**WHAT TO WORK ON:** Give back an exact copy of the lines in the records below, from the line that has "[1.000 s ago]" through the line that has "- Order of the", and nothing besides.

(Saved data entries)
• • • •

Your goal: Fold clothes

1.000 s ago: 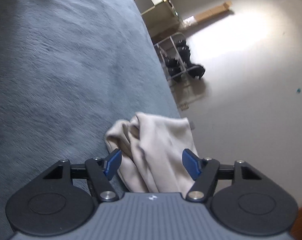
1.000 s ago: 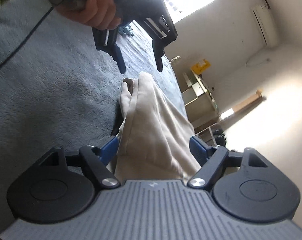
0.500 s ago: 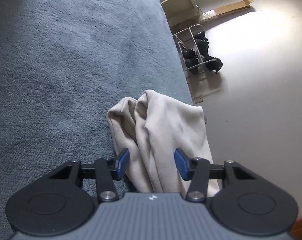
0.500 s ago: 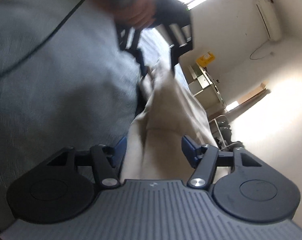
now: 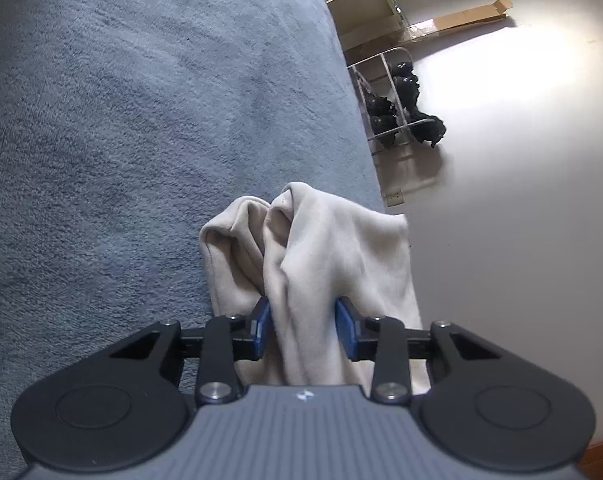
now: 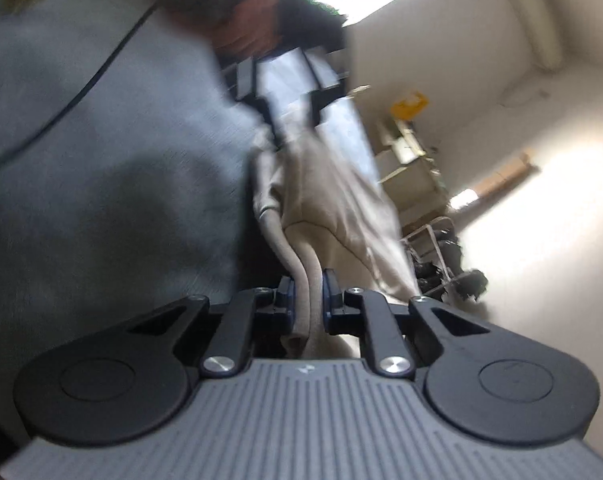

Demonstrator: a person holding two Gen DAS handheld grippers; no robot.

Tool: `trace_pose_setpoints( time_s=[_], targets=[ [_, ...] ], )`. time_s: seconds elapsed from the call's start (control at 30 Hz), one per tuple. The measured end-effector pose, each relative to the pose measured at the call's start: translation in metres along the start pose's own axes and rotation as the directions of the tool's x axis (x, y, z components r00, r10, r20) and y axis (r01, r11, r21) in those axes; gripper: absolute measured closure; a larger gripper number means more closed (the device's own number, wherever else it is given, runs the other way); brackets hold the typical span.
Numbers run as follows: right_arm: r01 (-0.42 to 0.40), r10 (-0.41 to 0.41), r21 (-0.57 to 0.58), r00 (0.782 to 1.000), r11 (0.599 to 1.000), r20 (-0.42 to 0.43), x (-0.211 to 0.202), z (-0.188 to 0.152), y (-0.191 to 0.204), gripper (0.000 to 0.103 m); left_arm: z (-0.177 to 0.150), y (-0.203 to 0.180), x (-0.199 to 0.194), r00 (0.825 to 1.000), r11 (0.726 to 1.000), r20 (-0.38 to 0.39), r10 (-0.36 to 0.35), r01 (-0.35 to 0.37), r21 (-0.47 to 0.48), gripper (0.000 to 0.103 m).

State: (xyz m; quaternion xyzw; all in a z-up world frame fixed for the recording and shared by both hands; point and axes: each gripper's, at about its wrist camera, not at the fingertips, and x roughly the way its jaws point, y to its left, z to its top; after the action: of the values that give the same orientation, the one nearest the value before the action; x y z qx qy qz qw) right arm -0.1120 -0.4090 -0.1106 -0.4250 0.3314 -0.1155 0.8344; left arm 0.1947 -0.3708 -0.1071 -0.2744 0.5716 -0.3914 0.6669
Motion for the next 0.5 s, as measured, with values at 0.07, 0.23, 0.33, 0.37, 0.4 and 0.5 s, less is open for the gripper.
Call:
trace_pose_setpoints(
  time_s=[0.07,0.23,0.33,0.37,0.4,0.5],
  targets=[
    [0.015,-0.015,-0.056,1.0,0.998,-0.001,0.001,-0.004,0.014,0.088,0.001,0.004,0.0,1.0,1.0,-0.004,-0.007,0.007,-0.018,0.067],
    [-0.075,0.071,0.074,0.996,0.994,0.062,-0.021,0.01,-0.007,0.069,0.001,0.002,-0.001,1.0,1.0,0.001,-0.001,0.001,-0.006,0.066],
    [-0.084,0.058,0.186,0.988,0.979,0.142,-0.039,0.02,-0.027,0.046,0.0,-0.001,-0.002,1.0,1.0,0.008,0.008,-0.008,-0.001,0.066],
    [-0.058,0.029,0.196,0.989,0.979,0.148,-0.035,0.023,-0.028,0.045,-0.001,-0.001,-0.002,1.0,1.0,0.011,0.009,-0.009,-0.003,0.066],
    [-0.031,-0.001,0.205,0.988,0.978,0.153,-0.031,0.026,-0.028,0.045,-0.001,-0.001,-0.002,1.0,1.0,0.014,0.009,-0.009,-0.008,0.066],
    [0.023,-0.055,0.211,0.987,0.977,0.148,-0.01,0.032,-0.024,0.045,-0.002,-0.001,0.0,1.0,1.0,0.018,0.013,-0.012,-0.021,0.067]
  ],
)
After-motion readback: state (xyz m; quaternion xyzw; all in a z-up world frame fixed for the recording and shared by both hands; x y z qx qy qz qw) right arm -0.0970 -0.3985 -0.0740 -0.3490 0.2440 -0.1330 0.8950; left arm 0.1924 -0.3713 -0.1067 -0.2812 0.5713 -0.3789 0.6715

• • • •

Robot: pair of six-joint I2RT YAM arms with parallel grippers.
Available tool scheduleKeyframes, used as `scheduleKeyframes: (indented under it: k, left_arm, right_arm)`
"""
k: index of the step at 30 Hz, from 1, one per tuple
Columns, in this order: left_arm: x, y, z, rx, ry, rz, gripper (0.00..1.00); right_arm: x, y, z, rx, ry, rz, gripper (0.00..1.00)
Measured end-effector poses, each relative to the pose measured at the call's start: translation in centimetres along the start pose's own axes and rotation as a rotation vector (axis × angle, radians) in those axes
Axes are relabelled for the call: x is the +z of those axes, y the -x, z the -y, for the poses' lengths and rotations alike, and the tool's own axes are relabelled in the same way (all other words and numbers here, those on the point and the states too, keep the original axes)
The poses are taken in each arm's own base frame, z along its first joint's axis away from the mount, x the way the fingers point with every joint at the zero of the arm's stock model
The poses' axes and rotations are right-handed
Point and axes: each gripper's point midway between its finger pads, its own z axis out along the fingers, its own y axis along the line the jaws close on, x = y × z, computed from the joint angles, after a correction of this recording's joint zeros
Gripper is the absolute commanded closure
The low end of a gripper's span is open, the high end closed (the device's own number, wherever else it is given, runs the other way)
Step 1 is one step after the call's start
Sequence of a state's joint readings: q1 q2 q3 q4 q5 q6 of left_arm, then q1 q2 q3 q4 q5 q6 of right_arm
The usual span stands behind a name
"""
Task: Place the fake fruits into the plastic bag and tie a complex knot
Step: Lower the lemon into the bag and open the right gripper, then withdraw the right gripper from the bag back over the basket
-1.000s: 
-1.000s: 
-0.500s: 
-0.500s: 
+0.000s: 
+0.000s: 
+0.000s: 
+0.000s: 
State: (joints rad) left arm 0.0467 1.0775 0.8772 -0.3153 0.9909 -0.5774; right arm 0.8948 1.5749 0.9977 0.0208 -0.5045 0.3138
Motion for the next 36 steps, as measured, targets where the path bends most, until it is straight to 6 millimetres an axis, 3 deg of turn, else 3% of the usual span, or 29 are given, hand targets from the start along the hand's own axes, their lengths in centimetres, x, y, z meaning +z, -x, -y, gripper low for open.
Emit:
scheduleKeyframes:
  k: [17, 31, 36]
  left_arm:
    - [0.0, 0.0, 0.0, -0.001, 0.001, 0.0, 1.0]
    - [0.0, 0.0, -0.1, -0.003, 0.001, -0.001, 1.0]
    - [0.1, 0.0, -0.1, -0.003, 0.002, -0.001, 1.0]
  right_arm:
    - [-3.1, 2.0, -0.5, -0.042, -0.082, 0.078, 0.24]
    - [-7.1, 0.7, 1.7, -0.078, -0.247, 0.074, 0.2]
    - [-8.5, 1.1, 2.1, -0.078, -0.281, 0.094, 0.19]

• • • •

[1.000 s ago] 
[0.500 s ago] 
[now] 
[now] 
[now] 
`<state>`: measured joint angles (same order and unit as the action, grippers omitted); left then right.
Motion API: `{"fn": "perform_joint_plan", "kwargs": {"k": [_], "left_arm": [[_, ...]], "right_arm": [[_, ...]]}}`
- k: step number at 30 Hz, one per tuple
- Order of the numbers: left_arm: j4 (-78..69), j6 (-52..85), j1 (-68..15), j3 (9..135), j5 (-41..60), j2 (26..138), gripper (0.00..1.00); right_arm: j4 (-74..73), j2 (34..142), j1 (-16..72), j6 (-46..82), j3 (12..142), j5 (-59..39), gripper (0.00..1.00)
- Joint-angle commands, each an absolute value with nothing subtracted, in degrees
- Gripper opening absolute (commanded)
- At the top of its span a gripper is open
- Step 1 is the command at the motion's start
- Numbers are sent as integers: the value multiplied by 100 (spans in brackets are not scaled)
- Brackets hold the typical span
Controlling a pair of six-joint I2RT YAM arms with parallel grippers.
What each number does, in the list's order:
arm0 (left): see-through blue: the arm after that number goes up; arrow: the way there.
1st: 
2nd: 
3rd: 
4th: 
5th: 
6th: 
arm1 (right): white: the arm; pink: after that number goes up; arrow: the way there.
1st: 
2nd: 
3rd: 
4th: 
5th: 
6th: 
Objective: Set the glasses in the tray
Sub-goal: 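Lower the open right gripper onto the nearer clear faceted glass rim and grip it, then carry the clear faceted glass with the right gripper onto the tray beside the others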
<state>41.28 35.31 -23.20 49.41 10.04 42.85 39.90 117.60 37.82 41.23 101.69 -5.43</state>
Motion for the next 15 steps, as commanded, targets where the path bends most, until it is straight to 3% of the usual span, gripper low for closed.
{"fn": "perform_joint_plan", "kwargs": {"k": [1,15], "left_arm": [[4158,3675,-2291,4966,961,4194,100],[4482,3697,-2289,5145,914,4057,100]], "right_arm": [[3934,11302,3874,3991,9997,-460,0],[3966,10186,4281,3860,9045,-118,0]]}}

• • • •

**SOLUTION TO THIS PROBLEM:**
[1.000 s ago] 
[0.500 s ago] 
[now] 
[now] 
[now] 
`<state>`: measured joint angles (same order and unit as the action, grippers omitted); left then right.
Motion API: `{"fn": "perform_joint_plan", "kwargs": {"k": [_], "left_arm": [[_, ...]], "right_arm": [[_, ...]]}}`
- k: step number at 30 Hz, one per tuple
- Order of the numbers: left_arm: j4 (-78..69), j6 (-52..85), j1 (-68..15), j3 (9..135), j5 (-41..60), j2 (26..138), gripper (0.00..1.00); right_arm: j4 (-74..73), j2 (34..142), j1 (-16..72), j6 (-46..82), j3 (12..142), j5 (-59..39), gripper (0.00..1.00)

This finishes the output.